Taxidermy is the preserving of an animal's body via stuffing or mounting for the purpose of display or study. Animals are often, though not always, portrayed in a life-like state. The word taxidermy refers to the process of preserving the animal, but the word is also used to describe the end product, which are often called "mounts".
The word taxidermy is derived from the Greek words "taxis" and "derma". Taxis means to "to move", and "derma" means "skin" (the dermis). The word taxidermy translates to "arrangement of skin".

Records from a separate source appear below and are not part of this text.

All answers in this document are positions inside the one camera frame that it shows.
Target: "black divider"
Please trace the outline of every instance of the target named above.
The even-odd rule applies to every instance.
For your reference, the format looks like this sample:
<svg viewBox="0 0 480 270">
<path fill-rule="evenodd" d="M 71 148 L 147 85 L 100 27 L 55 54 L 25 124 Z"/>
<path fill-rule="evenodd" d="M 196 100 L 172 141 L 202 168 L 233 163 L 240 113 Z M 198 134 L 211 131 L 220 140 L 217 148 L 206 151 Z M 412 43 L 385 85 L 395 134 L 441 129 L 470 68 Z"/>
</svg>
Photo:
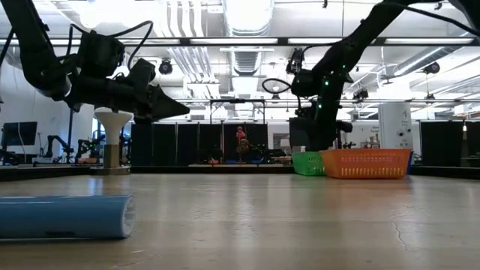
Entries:
<svg viewBox="0 0 480 270">
<path fill-rule="evenodd" d="M 199 141 L 199 160 L 203 161 L 221 147 L 221 124 L 201 124 Z"/>
<path fill-rule="evenodd" d="M 198 124 L 178 125 L 177 166 L 188 166 L 197 162 Z"/>
<path fill-rule="evenodd" d="M 152 166 L 153 126 L 132 124 L 131 163 L 133 166 Z"/>
<path fill-rule="evenodd" d="M 468 155 L 480 154 L 480 122 L 466 123 L 466 141 L 468 143 Z"/>
<path fill-rule="evenodd" d="M 464 135 L 462 122 L 422 122 L 420 128 L 423 165 L 460 166 Z"/>
<path fill-rule="evenodd" d="M 246 124 L 247 140 L 253 145 L 269 144 L 269 128 L 266 124 Z"/>
<path fill-rule="evenodd" d="M 237 161 L 239 159 L 239 154 L 236 152 L 238 141 L 236 138 L 237 127 L 241 126 L 244 128 L 243 124 L 224 124 L 223 125 L 223 153 L 225 156 L 225 161 Z"/>
<path fill-rule="evenodd" d="M 176 165 L 176 138 L 174 124 L 153 124 L 154 166 Z"/>
</svg>

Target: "metal frame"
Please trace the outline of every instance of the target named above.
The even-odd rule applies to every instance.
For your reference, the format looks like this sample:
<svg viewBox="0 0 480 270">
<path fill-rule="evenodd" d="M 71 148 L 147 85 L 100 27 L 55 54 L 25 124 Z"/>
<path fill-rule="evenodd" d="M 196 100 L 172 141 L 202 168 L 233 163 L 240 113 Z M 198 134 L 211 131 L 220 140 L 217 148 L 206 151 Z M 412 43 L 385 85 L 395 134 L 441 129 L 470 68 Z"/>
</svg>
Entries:
<svg viewBox="0 0 480 270">
<path fill-rule="evenodd" d="M 210 125 L 213 122 L 213 119 L 212 119 L 213 113 L 215 113 L 218 110 L 218 108 L 222 107 L 225 103 L 230 103 L 230 104 L 252 103 L 253 107 L 256 107 L 256 108 L 258 108 L 258 106 L 256 106 L 255 103 L 261 103 L 263 105 L 263 111 L 260 111 L 260 112 L 263 113 L 263 124 L 265 124 L 266 100 L 264 99 L 238 99 L 238 98 L 237 99 L 214 99 L 214 100 L 210 100 L 209 102 L 210 102 Z M 215 110 L 213 110 L 213 104 L 215 103 L 220 103 L 220 106 L 218 106 L 217 108 L 215 108 Z"/>
<path fill-rule="evenodd" d="M 143 47 L 298 47 L 330 46 L 342 37 L 150 37 Z M 67 38 L 50 38 L 54 47 L 66 47 Z M 126 47 L 136 47 L 141 37 L 119 38 Z M 5 45 L 7 37 L 0 38 L 0 45 Z M 16 38 L 10 46 L 18 47 Z M 80 38 L 74 38 L 72 45 L 78 47 Z M 477 47 L 480 42 L 473 37 L 378 37 L 370 47 Z"/>
</svg>

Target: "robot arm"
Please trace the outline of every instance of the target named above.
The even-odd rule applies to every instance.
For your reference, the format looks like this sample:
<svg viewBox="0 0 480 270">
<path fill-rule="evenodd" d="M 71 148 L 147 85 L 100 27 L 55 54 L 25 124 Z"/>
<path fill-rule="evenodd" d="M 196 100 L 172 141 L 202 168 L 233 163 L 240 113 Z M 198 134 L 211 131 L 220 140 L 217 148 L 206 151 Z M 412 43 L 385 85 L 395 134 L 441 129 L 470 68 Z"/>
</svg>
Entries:
<svg viewBox="0 0 480 270">
<path fill-rule="evenodd" d="M 123 62 L 125 45 L 113 36 L 82 33 L 77 54 L 58 58 L 32 0 L 0 0 L 19 41 L 27 81 L 54 101 L 79 111 L 82 104 L 124 110 L 136 121 L 152 122 L 190 110 L 150 85 L 155 66 L 140 59 L 127 76 L 112 76 Z"/>
<path fill-rule="evenodd" d="M 462 11 L 474 29 L 480 27 L 480 1 L 451 0 Z M 310 151 L 326 150 L 336 137 L 336 117 L 344 83 L 352 83 L 349 72 L 364 50 L 403 11 L 392 5 L 434 3 L 436 0 L 384 0 L 373 7 L 368 17 L 348 37 L 335 43 L 312 70 L 301 70 L 293 80 L 292 93 L 301 97 L 318 95 L 313 118 L 295 118 L 290 124 L 307 131 Z"/>
<path fill-rule="evenodd" d="M 63 149 L 63 152 L 65 153 L 73 153 L 74 152 L 74 149 L 71 148 L 68 143 L 66 143 L 60 136 L 57 136 L 57 135 L 49 135 L 47 137 L 48 139 L 48 150 L 46 151 L 46 154 L 44 156 L 44 158 L 51 158 L 53 157 L 53 152 L 52 152 L 52 147 L 53 147 L 53 140 L 58 140 L 58 142 L 60 143 L 62 149 Z"/>
</svg>

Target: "table surface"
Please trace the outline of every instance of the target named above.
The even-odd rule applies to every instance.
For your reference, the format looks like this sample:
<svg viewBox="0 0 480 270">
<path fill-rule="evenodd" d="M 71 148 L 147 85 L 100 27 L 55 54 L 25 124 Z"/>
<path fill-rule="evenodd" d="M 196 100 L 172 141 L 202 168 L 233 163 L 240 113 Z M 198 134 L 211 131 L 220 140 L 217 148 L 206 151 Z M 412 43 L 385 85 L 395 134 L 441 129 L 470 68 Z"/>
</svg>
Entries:
<svg viewBox="0 0 480 270">
<path fill-rule="evenodd" d="M 0 269 L 477 269 L 480 184 L 411 177 L 74 176 L 0 196 L 133 194 L 124 241 L 2 241 Z"/>
</svg>

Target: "person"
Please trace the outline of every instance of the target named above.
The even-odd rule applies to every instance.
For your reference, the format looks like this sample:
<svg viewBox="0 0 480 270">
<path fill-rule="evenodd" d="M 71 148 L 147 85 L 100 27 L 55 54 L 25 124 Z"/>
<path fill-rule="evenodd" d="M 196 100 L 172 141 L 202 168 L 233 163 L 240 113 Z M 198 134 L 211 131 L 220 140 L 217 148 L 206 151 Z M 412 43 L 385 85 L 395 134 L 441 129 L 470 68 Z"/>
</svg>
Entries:
<svg viewBox="0 0 480 270">
<path fill-rule="evenodd" d="M 236 134 L 236 139 L 237 139 L 237 144 L 239 145 L 240 144 L 240 141 L 242 139 L 245 139 L 247 137 L 247 135 L 245 134 L 245 132 L 243 132 L 243 128 L 238 126 L 237 127 L 237 134 Z"/>
</svg>

Taxidermy is practiced primarily on vertebrates] (mammals, birds, fish, reptiles, and less commonly on amphibians) but can also be done to larger insects and arachnids under some circumstances. Taxidermy takes on a number of forms and purposes, including natural history museum displays, hunting trophies, study skins, and is sometimes used as a means to memorialize pets. A person who practices taxidermy is called a taxidermist. They may practice professionally for museums or as businesses catering to hunters and fishermen, or as amateurs, such as hobbyists, hunters, and fishermen. A taxidermist is aided by familiarity with anatomy, sculpture, painting, and tanning.
But what is it that drives people to display dead animals as trophies? It's a primitive, unevolved state of mind - to gain some sense of power over subduing nature, and proving one's manhood by killing animals with high powered guns from a safe distance.